Balenciaga, Gucci, hingga Prada tidak hanya bersaing di catwalk. Brand mewah tersebut kini melirik lapangan olahraga untuk melebarkan kiblat fashion mereka.

Kolaborasi brand luxury dan brand olahraga bukanlah fenomena baru. Bukan lagi tentang kenyamanan, pakaian olahraga menjadi bagian dari gaya hidup penggunanya. Bukan hanya kenyamanan, inklusivitas dan fleksibilitas yang ditawarkan. Produk kolaborasi juga memanjakan pembelinya.

Contohnya, kolaborasi Prada dengan Adidas tahun 2022 yang menggunakan kain Re-Nylon khas Prada dan desain garis tiga khas Adidas. Keduanya mengeluarkan collection product, seperti tas, sepatu, dan set tracksuit. Menampilkan kesan yang bersih dan eksklusif jika digunakan.

Baru-baru ini Balenciaga dan Puma merilis kolaborasi untuk winter collection 2025. Dilansir dari situs wwd.com, kolaborasi ini terinspirasi dari desain populer sepatu SpeedCat Puma tahun 1999. Uniknya, Mereka juga mengeluarkan sepatu yang desainnya didaur ulang dari sepatu Ballerina. Menghasilkan desain sepatu model sporty dengan bentuk sepatu balet.

Sepatu Ballerina Kolaborasi Balenciaga dan Puma. (Sumber: Ari Versluis)


Bagi brand mewah, kolaborasi dengan brand sport adalah strategi memperluas pengaruh. Balenciaga, Gucci hingga Prada sadar bahwa glamor saja tidak cukup. Mereka butuh sentuhan street culture untuk tetap relevan di mata generasi muda.

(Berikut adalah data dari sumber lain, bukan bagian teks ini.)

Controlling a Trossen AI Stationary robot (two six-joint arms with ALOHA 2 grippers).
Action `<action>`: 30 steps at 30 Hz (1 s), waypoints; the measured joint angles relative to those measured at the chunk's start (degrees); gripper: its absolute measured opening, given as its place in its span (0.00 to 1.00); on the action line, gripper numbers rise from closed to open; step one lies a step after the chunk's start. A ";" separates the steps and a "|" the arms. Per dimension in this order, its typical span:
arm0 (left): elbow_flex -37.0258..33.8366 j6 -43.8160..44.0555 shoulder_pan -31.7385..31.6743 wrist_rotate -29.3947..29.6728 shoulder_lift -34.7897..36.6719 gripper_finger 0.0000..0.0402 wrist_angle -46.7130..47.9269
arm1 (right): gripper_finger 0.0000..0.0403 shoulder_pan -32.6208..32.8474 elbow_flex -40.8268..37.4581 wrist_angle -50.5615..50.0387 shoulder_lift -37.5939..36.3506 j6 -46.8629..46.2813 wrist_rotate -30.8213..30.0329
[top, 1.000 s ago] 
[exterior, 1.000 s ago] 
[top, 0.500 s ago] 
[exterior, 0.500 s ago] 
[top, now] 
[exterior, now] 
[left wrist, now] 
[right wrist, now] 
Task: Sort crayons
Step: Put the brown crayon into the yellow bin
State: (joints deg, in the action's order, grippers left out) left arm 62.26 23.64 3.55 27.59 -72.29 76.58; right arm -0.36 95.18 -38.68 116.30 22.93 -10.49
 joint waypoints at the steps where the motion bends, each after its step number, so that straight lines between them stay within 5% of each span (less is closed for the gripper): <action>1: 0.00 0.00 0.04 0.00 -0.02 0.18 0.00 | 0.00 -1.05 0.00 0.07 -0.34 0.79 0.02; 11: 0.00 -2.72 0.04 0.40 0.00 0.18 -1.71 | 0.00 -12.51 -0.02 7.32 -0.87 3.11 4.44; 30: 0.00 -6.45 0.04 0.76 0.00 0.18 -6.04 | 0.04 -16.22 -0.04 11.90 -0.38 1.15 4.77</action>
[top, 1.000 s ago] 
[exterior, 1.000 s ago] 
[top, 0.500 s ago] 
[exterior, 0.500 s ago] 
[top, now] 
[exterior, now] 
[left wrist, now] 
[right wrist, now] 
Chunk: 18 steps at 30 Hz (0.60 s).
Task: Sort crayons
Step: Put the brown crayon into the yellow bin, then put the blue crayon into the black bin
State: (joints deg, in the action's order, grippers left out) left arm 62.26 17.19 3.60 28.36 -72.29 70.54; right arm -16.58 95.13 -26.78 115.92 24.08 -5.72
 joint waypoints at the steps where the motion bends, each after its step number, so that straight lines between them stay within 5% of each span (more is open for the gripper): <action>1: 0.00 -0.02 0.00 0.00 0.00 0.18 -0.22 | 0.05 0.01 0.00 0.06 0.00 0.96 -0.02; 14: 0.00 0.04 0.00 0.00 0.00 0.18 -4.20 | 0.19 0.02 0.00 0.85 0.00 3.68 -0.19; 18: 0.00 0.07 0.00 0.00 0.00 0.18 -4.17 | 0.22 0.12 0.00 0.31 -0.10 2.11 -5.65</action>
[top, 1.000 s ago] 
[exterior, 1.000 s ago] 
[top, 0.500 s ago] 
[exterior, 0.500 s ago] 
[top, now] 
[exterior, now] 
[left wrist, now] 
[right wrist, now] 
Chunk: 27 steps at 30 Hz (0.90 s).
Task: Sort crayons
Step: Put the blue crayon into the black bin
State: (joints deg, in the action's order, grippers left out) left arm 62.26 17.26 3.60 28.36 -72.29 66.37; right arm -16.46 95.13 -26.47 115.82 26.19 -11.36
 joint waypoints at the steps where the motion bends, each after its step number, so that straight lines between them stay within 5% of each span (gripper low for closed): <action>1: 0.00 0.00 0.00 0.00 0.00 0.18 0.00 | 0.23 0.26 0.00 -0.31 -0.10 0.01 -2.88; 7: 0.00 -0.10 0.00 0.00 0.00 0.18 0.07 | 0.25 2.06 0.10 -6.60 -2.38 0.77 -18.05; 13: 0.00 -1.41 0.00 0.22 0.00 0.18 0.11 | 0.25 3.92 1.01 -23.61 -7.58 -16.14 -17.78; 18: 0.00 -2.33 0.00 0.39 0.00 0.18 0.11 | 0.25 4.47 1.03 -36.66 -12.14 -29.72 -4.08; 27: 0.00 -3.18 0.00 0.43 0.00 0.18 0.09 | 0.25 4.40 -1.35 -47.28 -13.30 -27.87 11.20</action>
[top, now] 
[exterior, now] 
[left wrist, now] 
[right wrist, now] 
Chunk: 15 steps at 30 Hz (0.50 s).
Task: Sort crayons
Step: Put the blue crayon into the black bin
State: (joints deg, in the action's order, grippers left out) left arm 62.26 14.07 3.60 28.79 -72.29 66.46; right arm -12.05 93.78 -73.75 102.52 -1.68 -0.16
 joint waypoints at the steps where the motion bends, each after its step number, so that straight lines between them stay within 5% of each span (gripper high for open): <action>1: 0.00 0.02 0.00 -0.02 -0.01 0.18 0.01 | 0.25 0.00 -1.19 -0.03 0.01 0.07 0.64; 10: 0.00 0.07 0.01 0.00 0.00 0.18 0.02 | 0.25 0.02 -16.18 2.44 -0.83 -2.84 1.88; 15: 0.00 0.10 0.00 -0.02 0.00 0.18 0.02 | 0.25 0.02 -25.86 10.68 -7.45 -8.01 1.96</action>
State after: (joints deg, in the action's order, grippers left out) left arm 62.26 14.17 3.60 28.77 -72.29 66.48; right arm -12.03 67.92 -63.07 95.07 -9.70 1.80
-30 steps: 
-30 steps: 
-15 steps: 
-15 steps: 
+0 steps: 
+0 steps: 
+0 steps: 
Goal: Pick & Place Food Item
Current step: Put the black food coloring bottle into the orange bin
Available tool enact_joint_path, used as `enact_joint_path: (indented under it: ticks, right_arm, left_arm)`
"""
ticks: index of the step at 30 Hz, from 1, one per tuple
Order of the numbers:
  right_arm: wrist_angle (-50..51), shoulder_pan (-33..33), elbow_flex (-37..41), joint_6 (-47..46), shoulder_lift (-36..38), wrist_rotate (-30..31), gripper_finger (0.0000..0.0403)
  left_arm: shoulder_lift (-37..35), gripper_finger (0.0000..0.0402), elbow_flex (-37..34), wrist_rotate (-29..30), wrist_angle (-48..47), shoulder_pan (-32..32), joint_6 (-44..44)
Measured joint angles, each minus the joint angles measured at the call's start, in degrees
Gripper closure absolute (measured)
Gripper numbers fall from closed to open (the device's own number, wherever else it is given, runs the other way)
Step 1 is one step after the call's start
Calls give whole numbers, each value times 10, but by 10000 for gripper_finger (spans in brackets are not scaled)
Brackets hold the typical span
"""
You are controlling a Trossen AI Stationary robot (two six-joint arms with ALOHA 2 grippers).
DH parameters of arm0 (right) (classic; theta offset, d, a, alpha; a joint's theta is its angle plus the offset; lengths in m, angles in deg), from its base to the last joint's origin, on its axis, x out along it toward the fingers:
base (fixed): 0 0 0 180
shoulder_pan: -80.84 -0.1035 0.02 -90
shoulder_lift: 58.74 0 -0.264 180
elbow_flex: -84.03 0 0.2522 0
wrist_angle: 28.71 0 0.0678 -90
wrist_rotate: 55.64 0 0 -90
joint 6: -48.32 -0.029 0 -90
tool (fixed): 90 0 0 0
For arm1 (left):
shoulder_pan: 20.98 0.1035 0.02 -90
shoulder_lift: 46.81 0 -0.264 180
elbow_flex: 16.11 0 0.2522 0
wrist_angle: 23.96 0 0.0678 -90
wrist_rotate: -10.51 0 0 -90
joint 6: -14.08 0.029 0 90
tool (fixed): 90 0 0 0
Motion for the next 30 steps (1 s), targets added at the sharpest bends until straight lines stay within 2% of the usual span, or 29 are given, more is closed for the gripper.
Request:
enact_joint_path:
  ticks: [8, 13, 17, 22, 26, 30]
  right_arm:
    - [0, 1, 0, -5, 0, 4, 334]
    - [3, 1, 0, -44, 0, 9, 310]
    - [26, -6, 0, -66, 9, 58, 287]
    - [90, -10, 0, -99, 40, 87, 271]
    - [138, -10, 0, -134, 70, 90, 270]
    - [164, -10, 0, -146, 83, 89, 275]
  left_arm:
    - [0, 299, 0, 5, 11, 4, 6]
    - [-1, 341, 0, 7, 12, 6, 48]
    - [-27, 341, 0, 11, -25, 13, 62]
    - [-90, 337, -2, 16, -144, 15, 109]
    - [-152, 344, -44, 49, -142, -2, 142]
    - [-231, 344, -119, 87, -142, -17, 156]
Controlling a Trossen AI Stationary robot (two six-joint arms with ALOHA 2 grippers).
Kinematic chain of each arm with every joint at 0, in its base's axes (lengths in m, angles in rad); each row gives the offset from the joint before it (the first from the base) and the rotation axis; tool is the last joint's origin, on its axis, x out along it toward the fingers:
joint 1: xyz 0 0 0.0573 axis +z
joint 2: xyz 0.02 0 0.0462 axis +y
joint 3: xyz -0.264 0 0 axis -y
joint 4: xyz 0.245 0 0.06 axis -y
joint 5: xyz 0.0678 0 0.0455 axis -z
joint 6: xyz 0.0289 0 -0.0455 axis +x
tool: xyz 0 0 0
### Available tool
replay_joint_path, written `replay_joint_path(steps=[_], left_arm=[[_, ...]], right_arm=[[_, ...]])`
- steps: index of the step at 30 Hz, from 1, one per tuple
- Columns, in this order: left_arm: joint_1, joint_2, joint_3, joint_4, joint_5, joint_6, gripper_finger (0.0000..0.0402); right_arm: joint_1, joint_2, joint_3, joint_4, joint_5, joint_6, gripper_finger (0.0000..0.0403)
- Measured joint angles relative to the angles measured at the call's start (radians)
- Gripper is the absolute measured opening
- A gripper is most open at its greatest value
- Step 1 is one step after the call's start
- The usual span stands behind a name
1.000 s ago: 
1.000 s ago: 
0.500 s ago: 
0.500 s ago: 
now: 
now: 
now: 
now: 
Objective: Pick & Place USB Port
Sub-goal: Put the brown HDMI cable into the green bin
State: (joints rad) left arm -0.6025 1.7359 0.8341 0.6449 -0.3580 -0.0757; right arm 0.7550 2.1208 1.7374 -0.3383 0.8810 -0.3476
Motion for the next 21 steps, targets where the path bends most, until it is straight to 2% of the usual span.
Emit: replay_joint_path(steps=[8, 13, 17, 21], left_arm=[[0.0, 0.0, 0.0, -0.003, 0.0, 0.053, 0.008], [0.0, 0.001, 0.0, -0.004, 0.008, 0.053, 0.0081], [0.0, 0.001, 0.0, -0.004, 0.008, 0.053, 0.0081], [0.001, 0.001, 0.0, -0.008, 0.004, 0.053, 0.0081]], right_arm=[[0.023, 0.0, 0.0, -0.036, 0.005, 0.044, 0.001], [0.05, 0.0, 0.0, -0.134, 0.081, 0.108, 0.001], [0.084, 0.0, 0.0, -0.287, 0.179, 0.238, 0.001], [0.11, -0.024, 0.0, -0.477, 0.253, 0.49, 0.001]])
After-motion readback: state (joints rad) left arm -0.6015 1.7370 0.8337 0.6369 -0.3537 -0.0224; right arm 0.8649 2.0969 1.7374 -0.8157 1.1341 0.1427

Sport brand jadi pintu masuk; fungsional, populer dan punya kedekatan emosional dengan konsumen sehari-hari.


Perlahan, sport brand bukan lagi sekadar teman olahraga. Mereka sudah masuk ke ruang-ruang sehari-hari; dari kampus, kantor hingga pesta malam. Kolaborasi dengan high fashion mempertegas posisi itu—bahwa sporty bisa jadi mewah dan luxury bisa jadi kasual.


Kolaborasi semacam ini menunjukkan bahwa batas antara sport dan luxury makin kabur. Bukan lagi soal fungsi, melainkan soal citra dan strategi bisnis. High fashion dapat ‘cool factor’, sementara sport brand naik kelas menjadi luxury. Pada akhirnya, keduanya sama-sama meraih panggung yang lebih besar: gaya hidup generasi muda global.